*What the task asks:* Output exactly, with nothing added, the entries from the first line through the line with "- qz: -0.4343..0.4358".

Entries taken from a collection:
>>>>>

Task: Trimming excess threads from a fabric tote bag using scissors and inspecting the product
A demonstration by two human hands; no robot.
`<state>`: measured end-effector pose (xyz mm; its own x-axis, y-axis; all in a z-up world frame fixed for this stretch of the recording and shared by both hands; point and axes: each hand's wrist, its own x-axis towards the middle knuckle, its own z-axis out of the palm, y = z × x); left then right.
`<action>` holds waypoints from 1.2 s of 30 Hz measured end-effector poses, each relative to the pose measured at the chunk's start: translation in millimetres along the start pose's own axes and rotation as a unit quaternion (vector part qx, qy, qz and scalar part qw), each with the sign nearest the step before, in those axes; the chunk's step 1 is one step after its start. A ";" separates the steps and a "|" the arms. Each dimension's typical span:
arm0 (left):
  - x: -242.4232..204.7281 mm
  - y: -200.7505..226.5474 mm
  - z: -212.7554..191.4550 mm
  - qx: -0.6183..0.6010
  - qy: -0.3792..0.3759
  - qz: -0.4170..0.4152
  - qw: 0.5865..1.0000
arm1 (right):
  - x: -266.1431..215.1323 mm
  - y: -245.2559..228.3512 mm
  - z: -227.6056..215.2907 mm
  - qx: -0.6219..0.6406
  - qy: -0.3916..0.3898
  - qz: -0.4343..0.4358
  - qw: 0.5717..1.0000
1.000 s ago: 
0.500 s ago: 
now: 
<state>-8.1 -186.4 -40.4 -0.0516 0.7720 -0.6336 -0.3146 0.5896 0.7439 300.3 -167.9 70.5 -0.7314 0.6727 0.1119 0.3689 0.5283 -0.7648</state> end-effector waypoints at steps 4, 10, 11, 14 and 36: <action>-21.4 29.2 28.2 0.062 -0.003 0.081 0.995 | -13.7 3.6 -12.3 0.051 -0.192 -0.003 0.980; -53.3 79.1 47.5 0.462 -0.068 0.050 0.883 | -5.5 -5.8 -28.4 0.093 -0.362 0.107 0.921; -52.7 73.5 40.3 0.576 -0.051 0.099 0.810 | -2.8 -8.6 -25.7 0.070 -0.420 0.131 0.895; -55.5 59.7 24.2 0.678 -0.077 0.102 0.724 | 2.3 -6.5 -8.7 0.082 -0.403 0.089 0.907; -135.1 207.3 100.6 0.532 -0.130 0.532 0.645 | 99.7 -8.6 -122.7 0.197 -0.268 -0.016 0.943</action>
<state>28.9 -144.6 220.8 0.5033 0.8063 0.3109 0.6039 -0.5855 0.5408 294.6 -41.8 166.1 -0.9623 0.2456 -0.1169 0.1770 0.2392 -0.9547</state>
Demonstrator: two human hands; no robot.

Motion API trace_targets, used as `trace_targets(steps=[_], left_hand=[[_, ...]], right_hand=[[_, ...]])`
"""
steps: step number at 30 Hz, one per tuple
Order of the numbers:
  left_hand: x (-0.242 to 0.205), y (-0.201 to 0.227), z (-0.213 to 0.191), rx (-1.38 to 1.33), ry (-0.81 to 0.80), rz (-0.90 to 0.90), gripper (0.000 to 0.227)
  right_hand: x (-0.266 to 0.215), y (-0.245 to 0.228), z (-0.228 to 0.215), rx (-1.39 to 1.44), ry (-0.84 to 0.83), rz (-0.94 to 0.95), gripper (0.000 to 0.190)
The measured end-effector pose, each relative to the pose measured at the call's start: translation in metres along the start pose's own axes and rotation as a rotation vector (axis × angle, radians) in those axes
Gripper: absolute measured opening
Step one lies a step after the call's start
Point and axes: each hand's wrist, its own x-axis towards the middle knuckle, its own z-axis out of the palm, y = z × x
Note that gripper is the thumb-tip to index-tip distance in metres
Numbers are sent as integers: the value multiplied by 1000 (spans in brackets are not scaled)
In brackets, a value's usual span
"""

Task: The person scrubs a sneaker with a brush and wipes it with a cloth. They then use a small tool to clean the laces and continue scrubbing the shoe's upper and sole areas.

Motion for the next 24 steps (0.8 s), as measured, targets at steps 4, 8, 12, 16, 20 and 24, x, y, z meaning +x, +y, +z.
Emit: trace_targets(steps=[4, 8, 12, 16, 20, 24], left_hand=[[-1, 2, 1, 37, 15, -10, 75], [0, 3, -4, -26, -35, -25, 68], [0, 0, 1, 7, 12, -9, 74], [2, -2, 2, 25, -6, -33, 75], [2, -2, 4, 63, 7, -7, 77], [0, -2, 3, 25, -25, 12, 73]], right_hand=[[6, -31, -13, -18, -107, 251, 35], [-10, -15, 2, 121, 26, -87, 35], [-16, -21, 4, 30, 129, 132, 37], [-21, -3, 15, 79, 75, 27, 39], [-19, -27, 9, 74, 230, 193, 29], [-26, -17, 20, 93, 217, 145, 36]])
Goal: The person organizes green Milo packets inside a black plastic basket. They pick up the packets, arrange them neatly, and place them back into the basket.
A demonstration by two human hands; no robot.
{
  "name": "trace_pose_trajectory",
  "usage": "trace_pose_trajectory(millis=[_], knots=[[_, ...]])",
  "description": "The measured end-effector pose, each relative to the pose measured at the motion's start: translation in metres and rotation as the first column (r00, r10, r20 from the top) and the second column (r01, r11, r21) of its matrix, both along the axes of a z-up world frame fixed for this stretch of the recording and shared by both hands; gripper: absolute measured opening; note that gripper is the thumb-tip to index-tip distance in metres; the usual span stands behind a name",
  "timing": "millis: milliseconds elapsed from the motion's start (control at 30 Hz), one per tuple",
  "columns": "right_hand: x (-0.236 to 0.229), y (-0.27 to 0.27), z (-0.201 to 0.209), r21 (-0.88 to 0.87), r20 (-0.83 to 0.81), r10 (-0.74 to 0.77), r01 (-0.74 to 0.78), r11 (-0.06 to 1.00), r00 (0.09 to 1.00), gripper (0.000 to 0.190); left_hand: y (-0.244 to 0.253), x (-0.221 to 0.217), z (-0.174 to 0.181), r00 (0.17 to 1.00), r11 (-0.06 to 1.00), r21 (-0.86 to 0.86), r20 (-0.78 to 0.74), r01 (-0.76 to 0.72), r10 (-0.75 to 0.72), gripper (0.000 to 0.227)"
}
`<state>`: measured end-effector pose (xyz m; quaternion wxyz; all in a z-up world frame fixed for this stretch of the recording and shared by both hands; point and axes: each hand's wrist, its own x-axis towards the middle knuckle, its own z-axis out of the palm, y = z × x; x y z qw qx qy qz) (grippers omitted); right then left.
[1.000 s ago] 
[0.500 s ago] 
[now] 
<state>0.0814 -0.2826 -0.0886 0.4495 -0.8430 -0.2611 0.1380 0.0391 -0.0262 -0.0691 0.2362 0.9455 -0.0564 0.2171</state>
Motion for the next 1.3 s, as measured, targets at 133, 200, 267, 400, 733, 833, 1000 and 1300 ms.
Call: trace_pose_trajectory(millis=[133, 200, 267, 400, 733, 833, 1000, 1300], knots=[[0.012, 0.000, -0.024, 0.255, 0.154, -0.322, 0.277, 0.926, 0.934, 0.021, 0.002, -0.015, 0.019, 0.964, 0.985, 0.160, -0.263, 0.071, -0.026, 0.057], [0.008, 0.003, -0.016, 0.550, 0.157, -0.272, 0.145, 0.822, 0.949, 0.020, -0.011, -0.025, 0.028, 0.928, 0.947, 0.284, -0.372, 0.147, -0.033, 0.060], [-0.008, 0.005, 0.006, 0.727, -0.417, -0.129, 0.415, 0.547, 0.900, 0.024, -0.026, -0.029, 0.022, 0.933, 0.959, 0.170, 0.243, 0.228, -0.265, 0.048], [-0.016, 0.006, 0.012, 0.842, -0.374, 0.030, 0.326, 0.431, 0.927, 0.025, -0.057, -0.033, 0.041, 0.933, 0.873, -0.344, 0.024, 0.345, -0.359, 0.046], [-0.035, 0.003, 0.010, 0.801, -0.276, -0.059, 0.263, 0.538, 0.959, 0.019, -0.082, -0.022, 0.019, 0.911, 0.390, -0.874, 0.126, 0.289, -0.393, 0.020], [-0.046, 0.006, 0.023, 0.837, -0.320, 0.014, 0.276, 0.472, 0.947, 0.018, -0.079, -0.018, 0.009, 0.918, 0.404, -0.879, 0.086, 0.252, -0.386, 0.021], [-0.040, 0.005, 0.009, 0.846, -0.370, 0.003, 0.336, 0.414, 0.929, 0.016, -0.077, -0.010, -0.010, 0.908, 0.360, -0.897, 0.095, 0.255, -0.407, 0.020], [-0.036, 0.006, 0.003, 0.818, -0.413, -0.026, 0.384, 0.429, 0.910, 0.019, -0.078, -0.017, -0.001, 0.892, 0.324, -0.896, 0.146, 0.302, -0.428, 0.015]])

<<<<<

*Exercise response:*
Task: Trimming excess threads from a fabric tote bag using scissors and inspecting the product
A demonstration by two human hands; no robot.
`<state>`: measured end-effector pose (xyz mm; its own x-axis, y-axis; all in a z-up world frame fixed for this stretch of the recording and shared by both hands; point and axes: each hand's wrist, its own x-axis towards the middle knuckle, its own z-axis out of the palm, y = z × x); left then right.
`<action>` holds waypoints from 1.2 s of 30 Hz measured end-effector poses, each relative to the pose measured at the chunk's start: translation in millimetres along the start pose's own axes and rotation as a unit quaternion (vector part qx, qy, qz and scalar part qw), each with the sign nearest the step before, in those axes; the chunk's step 1 is one step after its start. A ";" separates the steps and a "|" the arms. Each dimension's typical span:
arm0 (left):
  - x: -242.4232..204.7281 mm
  - y: -200.7505..226.5474 mm
  - z: -212.7554..191.4550 mm
  - qx: -0.6183..0.6010
  - qy: -0.3792..0.3759
  - qz: -0.4170..0.4152
  - qw: 0.5865..1.0000
arm1 (right):
  - x: -266.1431..215.1323 mm
  - y: -245.2559..228.3512 mm
  - z: -227.6056..215.2907 mm
  - qx: -0.6219..0.6406
  - qy: -0.3916..0.3898
  - qz: -0.4343..0.4358

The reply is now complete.